The method I use is sort of like HDR, but less complicated, so it will be easy to follow for newbies, but it still yields great results.
Be warned, this tutorial is written for new GIMP users, so if you just want to know what I did and how I did it skip to step 3 and yes, I know it's very simple so don't bother telling me I'm a n00b and this isn't good.
Edit: I did this all on one monitor and I realize that it may look too dark/bright on yours.
Step 1: Step 1: Download the GIMP and Install
and http://www.gimp.org/macintosh/ for mac. Just click the link that says Gimp on OSX
When it downloads, click the installer on your desktop and follow the onscreen instructions.
Note- this tutorial is done on a machine running windows Vista, and I don't know if the mac Gimp is the same, although it probably is.
Another Note- gimp 2.6.6. crashed for me a while after I installed it on startup every time. Before you become angry and spam me with hate mail go here http://www.gimpusers.com/news/2009-05-21/gimp-2-6-6-windows-problems.html and click download gimp 2.6.5., which hasn't given me any problems.

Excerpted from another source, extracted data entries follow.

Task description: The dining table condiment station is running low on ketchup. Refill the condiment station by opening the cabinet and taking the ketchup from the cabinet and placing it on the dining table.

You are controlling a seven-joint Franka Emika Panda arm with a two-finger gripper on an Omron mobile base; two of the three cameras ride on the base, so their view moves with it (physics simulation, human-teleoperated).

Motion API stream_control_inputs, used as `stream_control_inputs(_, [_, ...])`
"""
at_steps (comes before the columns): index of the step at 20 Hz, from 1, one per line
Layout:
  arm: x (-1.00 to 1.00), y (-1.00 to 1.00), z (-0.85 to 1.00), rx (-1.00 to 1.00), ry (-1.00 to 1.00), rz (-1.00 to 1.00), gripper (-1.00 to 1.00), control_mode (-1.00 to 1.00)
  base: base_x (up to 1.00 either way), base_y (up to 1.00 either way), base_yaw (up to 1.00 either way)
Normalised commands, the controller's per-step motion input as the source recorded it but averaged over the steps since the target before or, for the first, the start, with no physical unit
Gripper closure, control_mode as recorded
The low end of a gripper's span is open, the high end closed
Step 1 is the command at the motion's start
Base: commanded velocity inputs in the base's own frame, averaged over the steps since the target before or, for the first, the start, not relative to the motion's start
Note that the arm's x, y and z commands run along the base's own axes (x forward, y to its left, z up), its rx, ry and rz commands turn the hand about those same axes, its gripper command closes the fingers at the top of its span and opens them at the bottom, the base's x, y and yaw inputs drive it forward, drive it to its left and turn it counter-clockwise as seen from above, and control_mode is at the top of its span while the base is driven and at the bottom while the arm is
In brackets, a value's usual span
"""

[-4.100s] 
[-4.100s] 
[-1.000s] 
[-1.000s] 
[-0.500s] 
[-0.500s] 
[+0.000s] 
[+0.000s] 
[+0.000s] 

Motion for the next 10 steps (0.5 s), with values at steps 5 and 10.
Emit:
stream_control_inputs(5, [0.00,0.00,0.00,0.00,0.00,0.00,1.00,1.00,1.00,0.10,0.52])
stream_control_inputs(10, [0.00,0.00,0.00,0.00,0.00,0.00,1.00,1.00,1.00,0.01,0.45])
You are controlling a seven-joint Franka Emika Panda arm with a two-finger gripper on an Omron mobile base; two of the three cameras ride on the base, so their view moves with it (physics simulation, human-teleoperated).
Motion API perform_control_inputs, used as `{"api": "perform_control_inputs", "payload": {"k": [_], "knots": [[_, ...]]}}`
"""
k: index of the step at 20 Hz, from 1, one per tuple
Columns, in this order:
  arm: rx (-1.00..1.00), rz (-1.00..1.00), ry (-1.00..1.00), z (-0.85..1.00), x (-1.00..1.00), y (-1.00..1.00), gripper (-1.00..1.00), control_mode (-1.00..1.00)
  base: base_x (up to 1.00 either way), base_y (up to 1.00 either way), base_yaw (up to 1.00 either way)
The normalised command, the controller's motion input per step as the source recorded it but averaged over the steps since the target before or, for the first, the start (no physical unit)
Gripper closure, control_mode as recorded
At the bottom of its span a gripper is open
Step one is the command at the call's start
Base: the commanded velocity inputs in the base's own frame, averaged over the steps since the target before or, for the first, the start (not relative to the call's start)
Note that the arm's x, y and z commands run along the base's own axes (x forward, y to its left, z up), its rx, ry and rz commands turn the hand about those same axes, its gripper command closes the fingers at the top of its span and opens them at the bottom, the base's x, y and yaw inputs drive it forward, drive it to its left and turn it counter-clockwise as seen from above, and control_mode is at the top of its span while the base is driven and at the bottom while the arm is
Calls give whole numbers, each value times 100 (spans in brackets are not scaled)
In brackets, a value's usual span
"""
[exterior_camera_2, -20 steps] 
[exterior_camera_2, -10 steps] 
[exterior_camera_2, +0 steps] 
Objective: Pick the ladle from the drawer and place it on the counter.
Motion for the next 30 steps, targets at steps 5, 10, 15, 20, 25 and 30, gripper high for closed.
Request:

Step 2: Step 2: Fire Up the GIMP and Open Your Image
Step 3: Step 3: Editing the Photo
The first step in editing is to go to they layers tool box and click duplicate (pic 2) then select the new layer (background copy) and click: Colors>Brightness-Contrast and slide the contrast bar up to a point where the parts of the image that were black or darker in real life are the same in your picture. Below are my before and after pics, and you can see I chose a setting of +17 and used the trees as my guide. You may need to play with this for a while.
Step 4: Step 4: Editing the Photo, Cont.
To do this, make sure the dark layer is selected and change the layer properties. Click where it says "normal" and when the drop down menu appears, click "Darken Only" (pic 1)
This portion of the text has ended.